Il mio cuore è trafitto, ma la fata, con la sua magia, lo ripara con la metà di cuore presa da Katherine morta. Io vedo la sua figura, riprendendomi dalla morte, e me ne innamoro perdutamente ma, essendo sospeso tra la vita e la morte, penso che sia solo un vaneggiamento. Qui il lettore deve essere informato del fatto che io e Kerrigan siamo, in maniera sconosciuta a entrambi, fratellastri.

Quando mi risveglio, la fata se n’è andata e io decido di recarmi a Camelot, in cerca di vendetta per la morte di Neriath e il tradimento di Glelot.
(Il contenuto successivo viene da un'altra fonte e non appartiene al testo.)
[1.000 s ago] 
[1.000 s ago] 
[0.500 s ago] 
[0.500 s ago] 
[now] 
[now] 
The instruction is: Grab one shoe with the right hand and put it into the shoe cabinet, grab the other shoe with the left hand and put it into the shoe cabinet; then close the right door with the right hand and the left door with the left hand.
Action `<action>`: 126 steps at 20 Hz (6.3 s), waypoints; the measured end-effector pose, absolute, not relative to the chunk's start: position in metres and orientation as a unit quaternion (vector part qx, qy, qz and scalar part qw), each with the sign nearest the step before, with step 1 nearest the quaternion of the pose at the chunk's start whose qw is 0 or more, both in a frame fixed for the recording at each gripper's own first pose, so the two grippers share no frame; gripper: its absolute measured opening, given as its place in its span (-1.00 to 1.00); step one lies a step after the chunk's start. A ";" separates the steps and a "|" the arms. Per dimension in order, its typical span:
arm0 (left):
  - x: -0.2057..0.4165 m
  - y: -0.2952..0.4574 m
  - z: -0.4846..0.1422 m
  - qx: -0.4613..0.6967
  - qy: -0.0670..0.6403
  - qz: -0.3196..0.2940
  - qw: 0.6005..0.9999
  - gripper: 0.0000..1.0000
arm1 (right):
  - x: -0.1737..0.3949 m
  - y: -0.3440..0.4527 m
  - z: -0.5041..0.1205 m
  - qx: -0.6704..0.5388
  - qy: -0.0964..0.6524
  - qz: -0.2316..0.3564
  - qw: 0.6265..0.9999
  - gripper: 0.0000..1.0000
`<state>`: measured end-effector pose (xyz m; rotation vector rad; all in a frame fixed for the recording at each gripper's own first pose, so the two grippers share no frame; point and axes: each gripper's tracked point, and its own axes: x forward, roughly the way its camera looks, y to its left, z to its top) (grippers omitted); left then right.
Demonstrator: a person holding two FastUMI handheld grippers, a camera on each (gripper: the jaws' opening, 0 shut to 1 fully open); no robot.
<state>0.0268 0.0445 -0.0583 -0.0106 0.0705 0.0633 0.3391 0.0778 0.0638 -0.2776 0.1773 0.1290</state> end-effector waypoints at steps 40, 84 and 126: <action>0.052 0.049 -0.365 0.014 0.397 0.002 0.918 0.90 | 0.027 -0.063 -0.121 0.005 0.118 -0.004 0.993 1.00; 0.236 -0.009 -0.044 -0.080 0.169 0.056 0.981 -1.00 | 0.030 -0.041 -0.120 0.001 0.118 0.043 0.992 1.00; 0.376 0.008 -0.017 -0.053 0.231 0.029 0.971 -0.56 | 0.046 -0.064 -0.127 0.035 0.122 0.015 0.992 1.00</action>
Arrivo a Camelot sotto le mentite spoglie del Cavaliere Nero, giusto in tempo per iscrivermi al torneo dei cavalieri. Glelot vi partecipa e ha fama di essere il primo tra di essi, imbattibile alla giostra. Tra di noi si scatena un duello furente, all’ultimo sangue, ma alla fine lo disarciono e prendo la spada per colpirlo a morte ma, proprio in quel momento, la regina di Artù, Ginevra, mentre tolgo l’elmo per guardare il mio nemico negli occhi prima di finirlo, si innamora di me.
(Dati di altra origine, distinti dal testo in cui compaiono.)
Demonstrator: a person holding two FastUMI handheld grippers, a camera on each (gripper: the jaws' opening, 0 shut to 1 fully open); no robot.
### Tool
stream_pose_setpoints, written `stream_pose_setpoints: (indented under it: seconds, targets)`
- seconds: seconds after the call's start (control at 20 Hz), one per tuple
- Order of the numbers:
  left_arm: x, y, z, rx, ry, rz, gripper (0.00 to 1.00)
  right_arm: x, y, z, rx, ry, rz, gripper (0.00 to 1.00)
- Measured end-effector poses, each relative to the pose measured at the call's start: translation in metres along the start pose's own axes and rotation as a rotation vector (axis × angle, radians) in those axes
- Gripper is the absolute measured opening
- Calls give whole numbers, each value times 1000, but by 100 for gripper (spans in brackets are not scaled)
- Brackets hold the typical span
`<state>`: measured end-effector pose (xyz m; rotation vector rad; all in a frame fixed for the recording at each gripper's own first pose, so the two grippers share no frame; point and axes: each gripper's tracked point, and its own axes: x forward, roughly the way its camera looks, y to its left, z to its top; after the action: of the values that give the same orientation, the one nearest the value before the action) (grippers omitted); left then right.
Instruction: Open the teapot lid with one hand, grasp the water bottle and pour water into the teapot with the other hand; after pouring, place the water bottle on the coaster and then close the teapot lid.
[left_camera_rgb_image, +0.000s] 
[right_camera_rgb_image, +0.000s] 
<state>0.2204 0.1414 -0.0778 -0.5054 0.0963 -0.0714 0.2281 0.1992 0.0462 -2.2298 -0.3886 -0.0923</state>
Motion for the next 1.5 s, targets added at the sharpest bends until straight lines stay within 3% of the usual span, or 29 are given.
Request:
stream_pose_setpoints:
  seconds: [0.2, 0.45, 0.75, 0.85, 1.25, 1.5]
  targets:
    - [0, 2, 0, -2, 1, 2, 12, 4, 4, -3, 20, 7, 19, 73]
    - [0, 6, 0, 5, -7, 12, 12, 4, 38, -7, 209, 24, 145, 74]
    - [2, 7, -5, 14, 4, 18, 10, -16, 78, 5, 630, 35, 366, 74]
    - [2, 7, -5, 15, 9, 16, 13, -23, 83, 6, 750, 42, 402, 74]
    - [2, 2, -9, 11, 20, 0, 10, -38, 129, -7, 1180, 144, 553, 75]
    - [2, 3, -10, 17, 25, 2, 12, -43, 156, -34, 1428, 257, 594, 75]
Ella ferma il duello, chiedendomi di avere pietà di Glelot e di risparmiarlo, in cambio di un suo bacio. Io accetto la supplica della regina, chiamato ai miei doveri dall’onore e dalla lealtà. Mentre mi avvicino alla regina per ricevere la ricompensa, ella si umetta le labbra con un filtro magico e, quando mi bacia, cado sotto il suo incantesimo. Ora ne ho la certezza: è lei la donna che mi ha salvato giorni prima, presso le rovine di Cirin.

Mi innamoro perdutamente di lei e compio il mio punto del destino, che recitava: “E fu così che la moglie del re di Camelot, innamorata, usò su di lui un incantesimo di ammaliamento”.